TO DO: Extract, unchanged, every line from the top of the material below through the line with "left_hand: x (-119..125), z", and no more.

(RECORDS FOR THIS EXERCISE begins)

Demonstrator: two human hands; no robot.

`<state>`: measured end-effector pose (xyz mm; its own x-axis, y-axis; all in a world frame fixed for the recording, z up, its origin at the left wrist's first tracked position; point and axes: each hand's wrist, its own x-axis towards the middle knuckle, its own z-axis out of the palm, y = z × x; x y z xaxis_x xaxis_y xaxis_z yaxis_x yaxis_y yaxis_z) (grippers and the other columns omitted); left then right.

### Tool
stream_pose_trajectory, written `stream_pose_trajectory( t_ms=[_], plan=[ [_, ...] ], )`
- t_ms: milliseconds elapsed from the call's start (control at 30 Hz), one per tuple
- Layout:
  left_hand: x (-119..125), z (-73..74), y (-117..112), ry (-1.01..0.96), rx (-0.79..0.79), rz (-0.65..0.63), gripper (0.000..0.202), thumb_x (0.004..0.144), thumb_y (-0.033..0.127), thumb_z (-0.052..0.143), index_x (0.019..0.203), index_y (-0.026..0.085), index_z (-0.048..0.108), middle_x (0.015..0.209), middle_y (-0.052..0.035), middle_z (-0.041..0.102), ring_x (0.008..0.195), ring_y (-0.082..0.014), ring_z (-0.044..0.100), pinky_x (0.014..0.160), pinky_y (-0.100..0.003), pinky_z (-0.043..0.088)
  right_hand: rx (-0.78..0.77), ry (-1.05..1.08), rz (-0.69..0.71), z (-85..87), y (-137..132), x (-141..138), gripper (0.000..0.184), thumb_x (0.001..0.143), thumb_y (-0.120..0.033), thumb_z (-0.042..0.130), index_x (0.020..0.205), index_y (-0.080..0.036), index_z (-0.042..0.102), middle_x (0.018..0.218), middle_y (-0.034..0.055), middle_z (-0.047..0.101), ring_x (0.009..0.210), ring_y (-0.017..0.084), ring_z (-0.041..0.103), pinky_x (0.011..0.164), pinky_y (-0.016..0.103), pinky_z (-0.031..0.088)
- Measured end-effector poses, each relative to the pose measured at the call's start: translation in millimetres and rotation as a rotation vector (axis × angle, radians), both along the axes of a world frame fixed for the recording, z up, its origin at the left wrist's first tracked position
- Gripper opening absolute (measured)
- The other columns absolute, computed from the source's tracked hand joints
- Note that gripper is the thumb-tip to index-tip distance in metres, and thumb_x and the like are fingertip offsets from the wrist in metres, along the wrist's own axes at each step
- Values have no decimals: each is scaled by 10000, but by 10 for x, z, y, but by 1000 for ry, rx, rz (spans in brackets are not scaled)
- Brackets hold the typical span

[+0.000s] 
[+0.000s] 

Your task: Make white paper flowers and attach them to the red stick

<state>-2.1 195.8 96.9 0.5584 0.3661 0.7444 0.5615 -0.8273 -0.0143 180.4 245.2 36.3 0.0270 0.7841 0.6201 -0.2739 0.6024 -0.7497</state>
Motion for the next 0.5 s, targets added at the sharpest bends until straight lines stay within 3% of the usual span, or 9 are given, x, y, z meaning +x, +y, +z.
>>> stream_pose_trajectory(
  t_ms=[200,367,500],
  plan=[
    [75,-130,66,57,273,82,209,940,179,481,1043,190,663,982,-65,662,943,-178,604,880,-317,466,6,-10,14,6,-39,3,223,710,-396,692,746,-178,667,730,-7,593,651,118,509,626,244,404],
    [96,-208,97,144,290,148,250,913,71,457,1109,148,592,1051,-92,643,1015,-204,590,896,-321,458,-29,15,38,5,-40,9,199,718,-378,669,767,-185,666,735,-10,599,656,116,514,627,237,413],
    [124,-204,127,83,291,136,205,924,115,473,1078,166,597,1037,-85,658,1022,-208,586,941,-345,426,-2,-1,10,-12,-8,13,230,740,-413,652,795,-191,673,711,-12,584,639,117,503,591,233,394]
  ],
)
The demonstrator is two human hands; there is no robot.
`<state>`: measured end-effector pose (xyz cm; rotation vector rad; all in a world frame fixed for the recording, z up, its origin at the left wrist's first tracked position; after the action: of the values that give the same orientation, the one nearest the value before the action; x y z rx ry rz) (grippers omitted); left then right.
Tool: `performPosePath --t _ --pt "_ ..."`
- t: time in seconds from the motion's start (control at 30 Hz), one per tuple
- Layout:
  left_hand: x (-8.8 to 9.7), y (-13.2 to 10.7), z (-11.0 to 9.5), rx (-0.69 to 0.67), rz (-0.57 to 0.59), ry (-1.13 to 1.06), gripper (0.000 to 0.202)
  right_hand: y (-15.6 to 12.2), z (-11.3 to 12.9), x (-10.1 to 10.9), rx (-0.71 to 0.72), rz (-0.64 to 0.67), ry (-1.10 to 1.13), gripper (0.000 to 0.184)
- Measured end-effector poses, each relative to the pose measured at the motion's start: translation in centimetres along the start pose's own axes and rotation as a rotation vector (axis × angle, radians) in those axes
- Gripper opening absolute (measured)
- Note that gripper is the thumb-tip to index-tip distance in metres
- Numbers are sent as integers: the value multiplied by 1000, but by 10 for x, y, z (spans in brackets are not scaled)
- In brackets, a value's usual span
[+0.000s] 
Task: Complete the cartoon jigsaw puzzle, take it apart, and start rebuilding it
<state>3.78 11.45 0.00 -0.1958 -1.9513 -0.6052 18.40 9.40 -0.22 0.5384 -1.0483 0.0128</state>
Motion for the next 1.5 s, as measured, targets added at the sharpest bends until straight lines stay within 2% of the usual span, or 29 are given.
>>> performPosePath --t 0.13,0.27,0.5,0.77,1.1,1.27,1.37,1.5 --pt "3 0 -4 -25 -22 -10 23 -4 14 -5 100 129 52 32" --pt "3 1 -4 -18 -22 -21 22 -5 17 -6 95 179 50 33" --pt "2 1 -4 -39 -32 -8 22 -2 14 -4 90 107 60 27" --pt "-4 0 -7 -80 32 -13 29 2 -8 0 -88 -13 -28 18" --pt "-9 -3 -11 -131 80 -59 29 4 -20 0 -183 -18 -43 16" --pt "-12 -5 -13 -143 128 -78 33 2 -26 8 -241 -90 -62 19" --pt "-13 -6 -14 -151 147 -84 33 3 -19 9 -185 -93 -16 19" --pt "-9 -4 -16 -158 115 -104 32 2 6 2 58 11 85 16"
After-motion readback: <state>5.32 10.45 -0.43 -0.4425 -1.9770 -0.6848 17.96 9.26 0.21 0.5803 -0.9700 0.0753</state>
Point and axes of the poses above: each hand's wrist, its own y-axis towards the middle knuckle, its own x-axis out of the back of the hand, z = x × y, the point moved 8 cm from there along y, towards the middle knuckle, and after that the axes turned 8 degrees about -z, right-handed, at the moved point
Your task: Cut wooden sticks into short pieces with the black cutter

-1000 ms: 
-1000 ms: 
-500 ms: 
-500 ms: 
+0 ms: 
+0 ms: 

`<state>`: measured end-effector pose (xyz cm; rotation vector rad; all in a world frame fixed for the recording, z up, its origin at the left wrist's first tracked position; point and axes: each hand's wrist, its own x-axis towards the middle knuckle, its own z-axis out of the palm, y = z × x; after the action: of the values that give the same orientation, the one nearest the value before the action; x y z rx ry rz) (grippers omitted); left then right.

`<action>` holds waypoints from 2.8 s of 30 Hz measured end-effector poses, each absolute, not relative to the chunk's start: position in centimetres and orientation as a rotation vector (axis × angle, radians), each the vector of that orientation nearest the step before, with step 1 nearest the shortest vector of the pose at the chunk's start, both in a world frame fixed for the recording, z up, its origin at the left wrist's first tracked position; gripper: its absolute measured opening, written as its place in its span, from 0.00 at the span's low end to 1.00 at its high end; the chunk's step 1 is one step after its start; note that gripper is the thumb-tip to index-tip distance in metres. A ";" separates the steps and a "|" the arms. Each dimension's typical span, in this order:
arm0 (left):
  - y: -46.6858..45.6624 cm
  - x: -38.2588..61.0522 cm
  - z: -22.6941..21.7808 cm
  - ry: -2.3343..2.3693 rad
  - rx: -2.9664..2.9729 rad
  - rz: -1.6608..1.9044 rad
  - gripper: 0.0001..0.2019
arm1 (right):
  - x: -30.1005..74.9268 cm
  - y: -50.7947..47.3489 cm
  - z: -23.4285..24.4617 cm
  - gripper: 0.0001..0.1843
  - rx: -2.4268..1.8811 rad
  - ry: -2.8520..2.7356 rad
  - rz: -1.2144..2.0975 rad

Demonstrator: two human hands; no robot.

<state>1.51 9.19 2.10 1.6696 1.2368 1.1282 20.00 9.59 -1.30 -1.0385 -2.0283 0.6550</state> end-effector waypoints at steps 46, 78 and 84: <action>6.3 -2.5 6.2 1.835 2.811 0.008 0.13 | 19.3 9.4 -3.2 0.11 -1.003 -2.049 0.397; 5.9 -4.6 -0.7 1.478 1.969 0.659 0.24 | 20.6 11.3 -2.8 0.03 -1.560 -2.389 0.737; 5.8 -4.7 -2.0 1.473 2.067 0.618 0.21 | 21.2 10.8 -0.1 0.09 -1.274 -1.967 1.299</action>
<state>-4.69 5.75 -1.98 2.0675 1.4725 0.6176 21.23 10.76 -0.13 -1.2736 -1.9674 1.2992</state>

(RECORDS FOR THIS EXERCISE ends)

COMPLETED EXERCISE:
Demonstrator: two human hands; no robot.

`<state>`: measured end-effector pose (xyz mm; its own x-axis, y-axis; all in a world frame fixed for the recording, z up, its origin at the left wrist's first tracked position; point and axes: each hand's wrist, its own x-axis towards the middle knuckle, its own z-axis out of the palm, y = z × x; x y z xaxis_x xaxis_y xaxis_z yaxis_x yaxis_y yaxis_z) (grippers and the other columns omitted); left then right.

### Tool
stream_pose_trajectory, written `stream_pose_trajectory( t_ms=[_], plan=[ [_, ...] ], )`
- t_ms: milliseconds elapsed from the call's start (control at 30 Hz), one per tuple
- Layout:
  left_hand: x (-119..125), z (-73..74), y (-117..112), ry (-1.01..0.96), rx (-0.79..0.79), rz (-0.65..0.63), gripper (0.000..0.202), thumb_x (0.004..0.144), thumb_y (-0.033..0.127), thumb_z (-0.052..0.143), index_x (0.019..0.203), index_y (-0.026..0.085), index_z (-0.048..0.108), middle_x (0.015..0.209), middle_y (-0.052..0.035), middle_z (-0.041..0.102), ring_x (0.008..0.195), ring_y (-0.082..0.014), ring_z (-0.044..0.100), pinky_x (0.014..0.160), pinky_y (-0.100..0.003), pinky_z (-0.043..0.088)

At this stage, the exercise is finished.